Условий как будто никто выставлять не собирался, ибо генерал не показывался; он был занят решением личных проблем, и в конце концов ему подобрали подходящую виллу. Наконец-то он мог избавиться от столпотворения, которое действовало ему на нервы. Он даже не соизволил устроить прощальный ужин или хотя бы сообщить о своем отъезде — в один прекрасный день он просто исчез вместе с денщиком и полудюжиной чемоданов. Фон Эсслин унаследовал бывшую резиденцию лорда Банко, где его обслуживали денщик, повар, адъютант и офицер связи, который также исполнял обязанности стенографиста. Обязанностей у самого генерала прибавлялось, и его действия становились более «решающими» с точки зрения профессиональной. Его успехи совпали с первой проигранной в России битвой, а также с менее масштабными, но неприятными поражениями на Ближнем Востоке. Пунктирных линий на картах становилось все больше, попутный ветер победы несколько поутих. Фон Эсслина радовал отъезд из замка, потому что останься он там, на душе было бы гораздо тяжелее. Что-то менялось, уже изменилось, у немцев пропал прежний кураж. Надо сказать, торопливое и едва ли не тайное «передислоцирование» генерала разозлило мнительного Фишера, который отпраздновал это событие по-своему, устроив пивную вечеринку, на которой сам же до чертиков напился. Пирующие наслаждались свободой, как это бывает со школьниками в отсутствие учителя. Они распевали песни, а под конец стали стрелять в свечи, поставив их на каминную полку; над нею было высокое зеркало, в котором отражались все эти игры с оружием. Пули с оглушительным треском дырявили то зеркало, то стену. Никому не удалось попасть в огонек свечи, то есть в цель. Все крепко напились, смеялись без стеснения, а в перерывах между взрывами хохота орали песни и выкрикивали боевые кличи. Когда у Фишера кончились патроны, он устало опустился на стул, стоявший возле стены, и сказал оказавшемуся рядом офицеру:
— Знаешь, что мне нравится? Брать заложников! Останавливаешь автобус или поезд с рабочими. Смотришь на их физиономии и говоришь: «Мне нужен ты, и ты, и ты». — Он попытался изобразить себя самого в образе жестокого воина. Помолчал немного. — Потом я говорю: «Выходи». — Он опять помолчал, будто выжидая, когда рабочие уяснят смысл приказа. — Тут начинается. «Кто?
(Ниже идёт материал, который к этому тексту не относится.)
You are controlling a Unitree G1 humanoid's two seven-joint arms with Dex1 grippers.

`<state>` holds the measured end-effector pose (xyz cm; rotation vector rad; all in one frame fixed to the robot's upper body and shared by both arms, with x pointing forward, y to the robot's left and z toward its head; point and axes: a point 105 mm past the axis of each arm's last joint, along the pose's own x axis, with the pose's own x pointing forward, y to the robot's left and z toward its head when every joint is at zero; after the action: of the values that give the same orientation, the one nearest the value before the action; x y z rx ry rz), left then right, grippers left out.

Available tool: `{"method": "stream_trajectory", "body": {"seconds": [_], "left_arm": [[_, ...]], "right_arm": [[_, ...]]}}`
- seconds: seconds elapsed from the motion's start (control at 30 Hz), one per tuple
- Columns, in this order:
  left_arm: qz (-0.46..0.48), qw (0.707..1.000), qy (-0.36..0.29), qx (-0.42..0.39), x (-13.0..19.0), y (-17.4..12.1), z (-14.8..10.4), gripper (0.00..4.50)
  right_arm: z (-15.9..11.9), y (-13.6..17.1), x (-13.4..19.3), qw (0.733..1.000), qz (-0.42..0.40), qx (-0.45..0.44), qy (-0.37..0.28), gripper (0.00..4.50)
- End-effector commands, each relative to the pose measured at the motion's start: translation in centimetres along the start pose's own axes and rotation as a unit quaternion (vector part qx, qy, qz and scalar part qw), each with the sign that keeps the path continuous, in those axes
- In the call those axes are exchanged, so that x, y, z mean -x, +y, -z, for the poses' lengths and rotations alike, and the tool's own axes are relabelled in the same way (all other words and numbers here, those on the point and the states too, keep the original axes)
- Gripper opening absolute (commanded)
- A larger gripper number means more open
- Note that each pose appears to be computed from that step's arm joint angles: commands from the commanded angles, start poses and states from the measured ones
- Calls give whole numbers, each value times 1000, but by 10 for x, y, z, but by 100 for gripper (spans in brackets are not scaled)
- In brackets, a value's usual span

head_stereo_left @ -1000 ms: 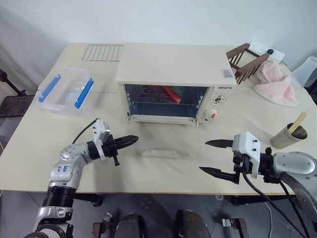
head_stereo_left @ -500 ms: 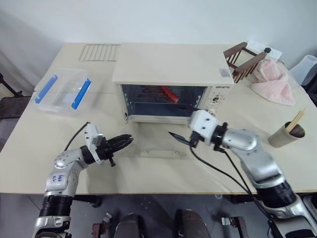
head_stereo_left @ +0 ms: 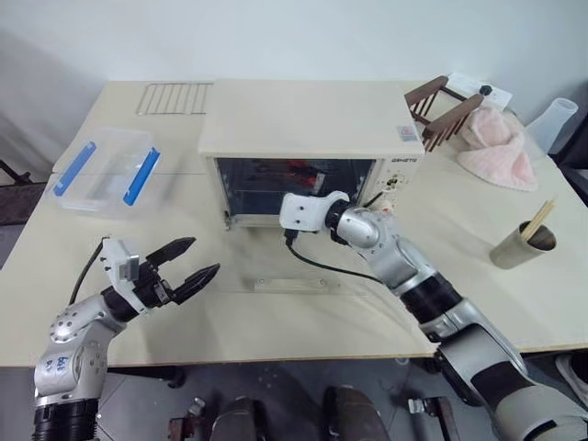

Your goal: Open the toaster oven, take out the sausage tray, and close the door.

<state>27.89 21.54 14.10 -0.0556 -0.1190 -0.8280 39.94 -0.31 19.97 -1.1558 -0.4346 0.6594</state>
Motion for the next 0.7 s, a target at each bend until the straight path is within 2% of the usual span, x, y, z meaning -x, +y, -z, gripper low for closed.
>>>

Я? Но я ничего не сделал. Совсем ничего. Почему я?» А я говорю: «Мне известно, что ты сделал. Выходи и поторапливайся».
Он вскинул пистолет — для большей убедительности. И вдруг его лицо сморщилось, затем на нем появилась усмешка, после чего он разразился грубым и каким-то судорожным хохотом и, хлопая себя по коленке, еще долго повторял с большим удовольствием: «Кто? Я? Но я ничего не сделал». Твердил, что до смерти ему не забыть выражения их лиц, когда они это говорили. И продолжал хохотать до слез, до изнеможения. После полуночи веселье стало стихать. Но тут молодой эсесовец решил изобразить русских — как они швыряют в камин пустые бокалы. Но нашлось всего несколько человек, пожелавших последовать его примеру; эта выходка повергла всех в задумчивость. Мысль о том, что на данном этапе войны подобная шутка не совсем уместна, Фишера не смутила, и он с готовностью избавился от двух пивных кружек, но тут кто-то схватил его за плечо и уговорил прекратить это пьяное безумство. Когда компания решила наконец разойтись, вид у него был измученный и мрачный.